Smart materials that express useful and special functions, in addition to the characteristic physical properties that many materials have, are a result of an accumulation of wisdom about the chemistry and physics of materials. Examples of smart materials are biomedical polymers, biomaterials, electronic devices based on organic EL displays, high performance LCDs, materials for artificial muscles, sensor materials, emissive materials, biomimetic materials and other materials too numerous to list.
In addition to those, there is a considerable amount of research being conducted on composite materials in the nano-world, with nano-materials generating much innovation. The discovery of a single exceptional smart material even has the potential to partially transform the structure of industry.
Under the guidance of a team of academic advisors working on the front line in these fields, this chair carries out basic education and applied research on functional enhancement and device development of biogenic, organic, polymeric, inorganic and composite smart materials, and fosters researchers and engineers with advanced specialist knowledge and powerful insight into the fields of science and technology.

Research Fields

This chair is composed of three research fields for carrying out education and research related to the science and technology of a broad range of organic, polymeric, inorganic and composite smart materials.

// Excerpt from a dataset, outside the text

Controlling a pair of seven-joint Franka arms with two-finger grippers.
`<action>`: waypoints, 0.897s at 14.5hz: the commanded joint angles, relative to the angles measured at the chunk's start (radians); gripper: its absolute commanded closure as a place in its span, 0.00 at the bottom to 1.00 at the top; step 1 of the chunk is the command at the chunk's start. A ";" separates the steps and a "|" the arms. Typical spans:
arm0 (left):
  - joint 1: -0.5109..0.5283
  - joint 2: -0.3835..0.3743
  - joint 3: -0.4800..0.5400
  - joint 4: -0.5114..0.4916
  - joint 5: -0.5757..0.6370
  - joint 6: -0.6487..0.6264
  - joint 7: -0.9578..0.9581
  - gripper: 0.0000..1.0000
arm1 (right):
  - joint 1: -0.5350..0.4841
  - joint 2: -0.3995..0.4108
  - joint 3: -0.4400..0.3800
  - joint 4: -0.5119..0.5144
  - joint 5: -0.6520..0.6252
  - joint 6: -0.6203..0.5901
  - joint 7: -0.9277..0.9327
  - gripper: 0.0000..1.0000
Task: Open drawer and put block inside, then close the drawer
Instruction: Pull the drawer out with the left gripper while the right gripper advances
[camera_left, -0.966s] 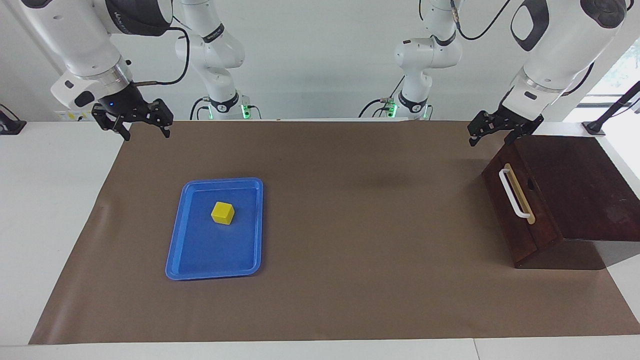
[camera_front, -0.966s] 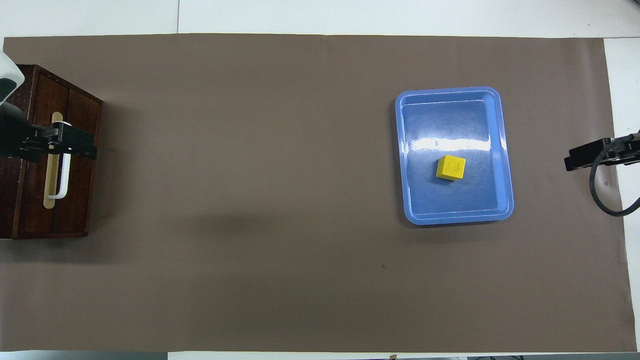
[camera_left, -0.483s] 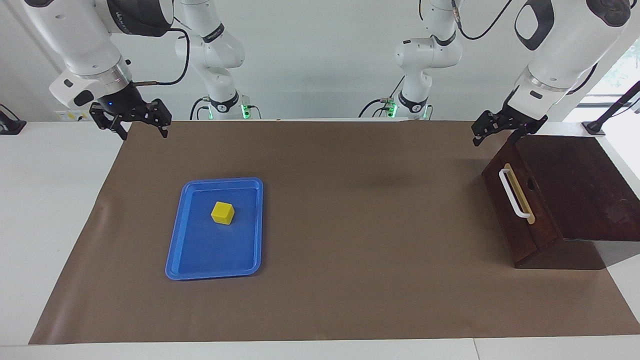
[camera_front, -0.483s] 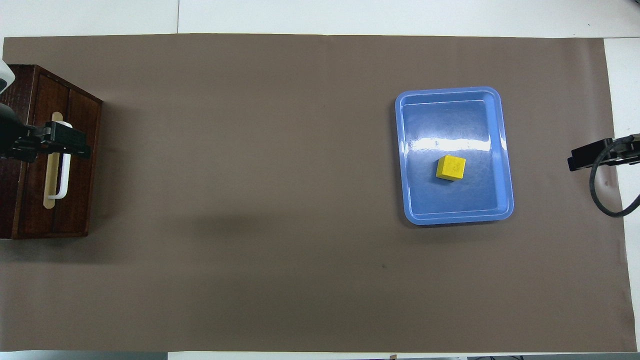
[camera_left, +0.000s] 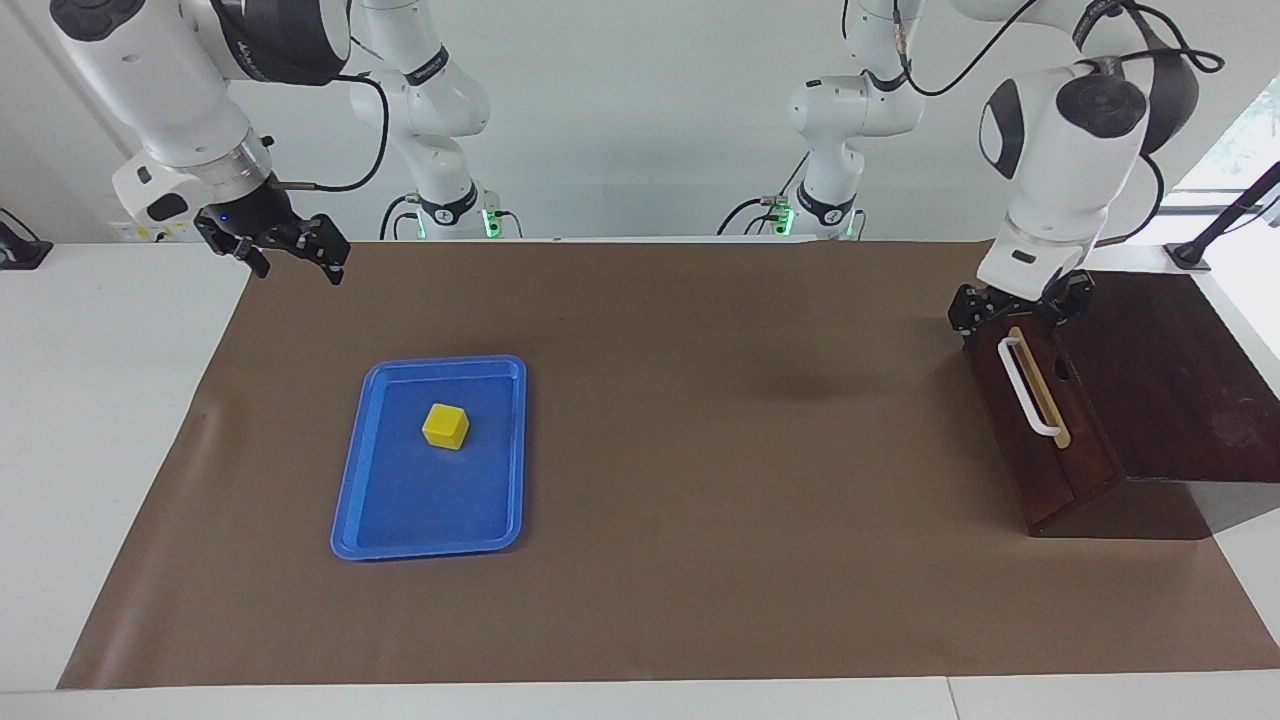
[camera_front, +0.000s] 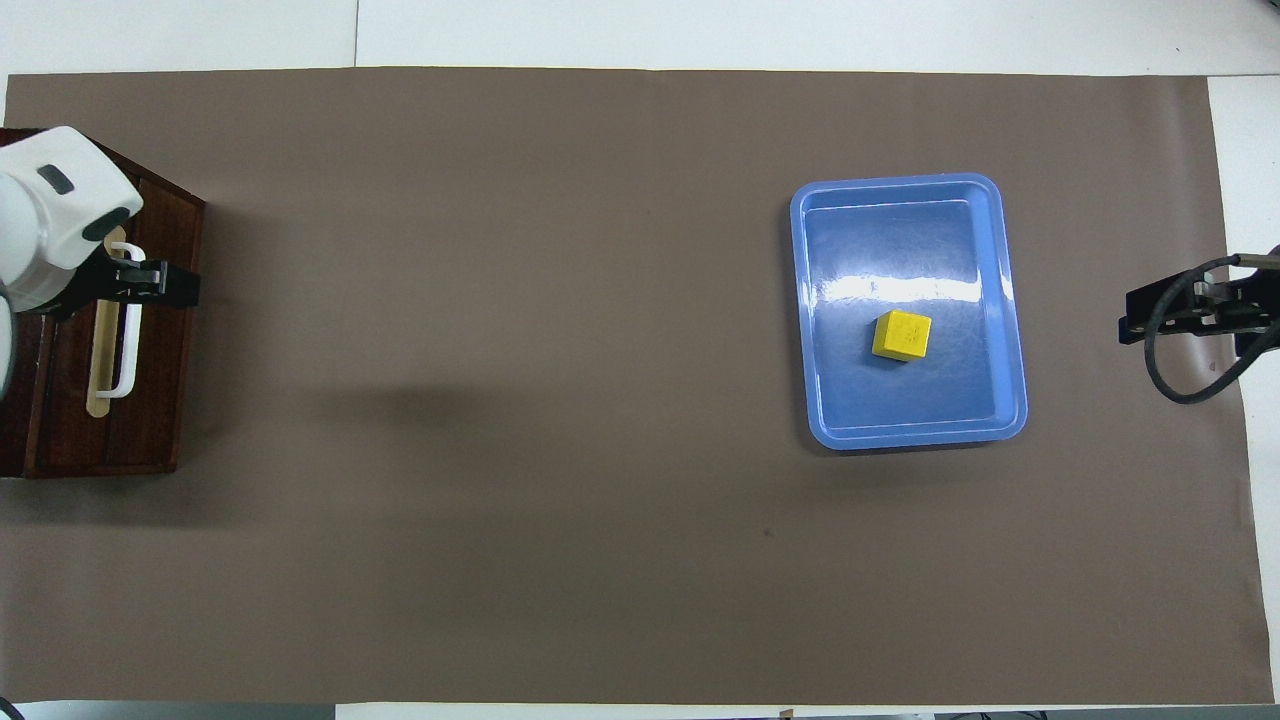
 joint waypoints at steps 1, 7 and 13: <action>0.003 -0.005 0.008 -0.131 0.114 0.169 0.004 0.00 | -0.016 -0.046 0.006 -0.105 0.054 0.027 0.144 0.00; 0.082 0.093 0.008 -0.174 0.233 0.372 0.005 0.00 | -0.073 0.060 0.006 -0.165 0.227 0.094 0.544 0.00; 0.032 0.135 0.005 -0.222 0.233 0.421 -0.121 0.00 | -0.106 0.147 0.004 -0.242 0.425 0.255 0.775 0.00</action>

  1. Biomaterial and Functional Science and Technology carries out research and education on biomedical polymers, high performance biomaterials, material science and technological application of biomolecules, and self-materials science and technology.

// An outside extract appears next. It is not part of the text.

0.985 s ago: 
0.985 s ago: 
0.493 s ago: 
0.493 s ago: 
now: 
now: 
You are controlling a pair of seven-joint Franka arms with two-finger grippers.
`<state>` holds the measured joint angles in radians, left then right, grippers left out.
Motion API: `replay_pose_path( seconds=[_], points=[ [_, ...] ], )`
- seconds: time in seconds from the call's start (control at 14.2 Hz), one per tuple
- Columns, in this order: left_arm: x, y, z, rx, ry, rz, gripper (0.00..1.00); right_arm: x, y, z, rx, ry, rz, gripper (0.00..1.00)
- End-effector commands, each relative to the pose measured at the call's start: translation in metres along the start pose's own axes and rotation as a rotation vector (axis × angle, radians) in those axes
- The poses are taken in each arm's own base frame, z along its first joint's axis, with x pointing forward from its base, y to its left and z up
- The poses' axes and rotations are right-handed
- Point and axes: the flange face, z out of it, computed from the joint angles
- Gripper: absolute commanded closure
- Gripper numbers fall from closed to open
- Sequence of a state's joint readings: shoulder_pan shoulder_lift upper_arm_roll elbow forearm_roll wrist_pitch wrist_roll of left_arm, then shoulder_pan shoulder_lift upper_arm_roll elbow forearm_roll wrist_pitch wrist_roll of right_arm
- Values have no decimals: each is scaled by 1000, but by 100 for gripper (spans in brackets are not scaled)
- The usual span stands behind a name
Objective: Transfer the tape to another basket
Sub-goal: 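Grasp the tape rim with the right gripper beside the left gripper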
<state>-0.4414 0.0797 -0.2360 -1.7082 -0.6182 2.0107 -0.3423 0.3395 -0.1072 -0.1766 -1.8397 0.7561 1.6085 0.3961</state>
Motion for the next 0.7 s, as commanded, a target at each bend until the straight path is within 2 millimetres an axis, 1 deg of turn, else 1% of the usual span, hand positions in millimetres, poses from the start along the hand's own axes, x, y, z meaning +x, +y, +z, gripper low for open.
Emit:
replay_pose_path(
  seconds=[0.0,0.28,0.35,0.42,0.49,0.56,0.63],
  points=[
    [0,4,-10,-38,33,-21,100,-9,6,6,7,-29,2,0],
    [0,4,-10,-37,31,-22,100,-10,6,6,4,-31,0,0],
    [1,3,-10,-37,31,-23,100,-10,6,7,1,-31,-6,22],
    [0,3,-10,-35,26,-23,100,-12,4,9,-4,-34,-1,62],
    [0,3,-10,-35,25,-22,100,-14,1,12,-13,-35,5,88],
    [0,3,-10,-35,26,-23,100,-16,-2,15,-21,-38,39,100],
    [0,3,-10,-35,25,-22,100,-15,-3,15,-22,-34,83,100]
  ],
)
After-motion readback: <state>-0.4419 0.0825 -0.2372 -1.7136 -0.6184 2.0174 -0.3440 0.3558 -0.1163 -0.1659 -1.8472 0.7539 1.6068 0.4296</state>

  2. Organic Functional Materials carries out research and education on the construction and function of biomimetic optical and electronic devices, on photonic and electronic properties of functional organic molecules and polymers for new devices, on physicochemical methods for characterization of liquid crystalline structures and applications of novel liquid crystalline materials, on energy transducing materials for artificial muscles, membranes and sensors, and on chemiluminescence and synthesis of functional organic materials.
  3. Inorganic Functional Materials carries out research and education on nanocomposites and biomimetic materials, on theories of strength and elastic stability of structural materials, and on fabrication of nano-materials and high strength alloys.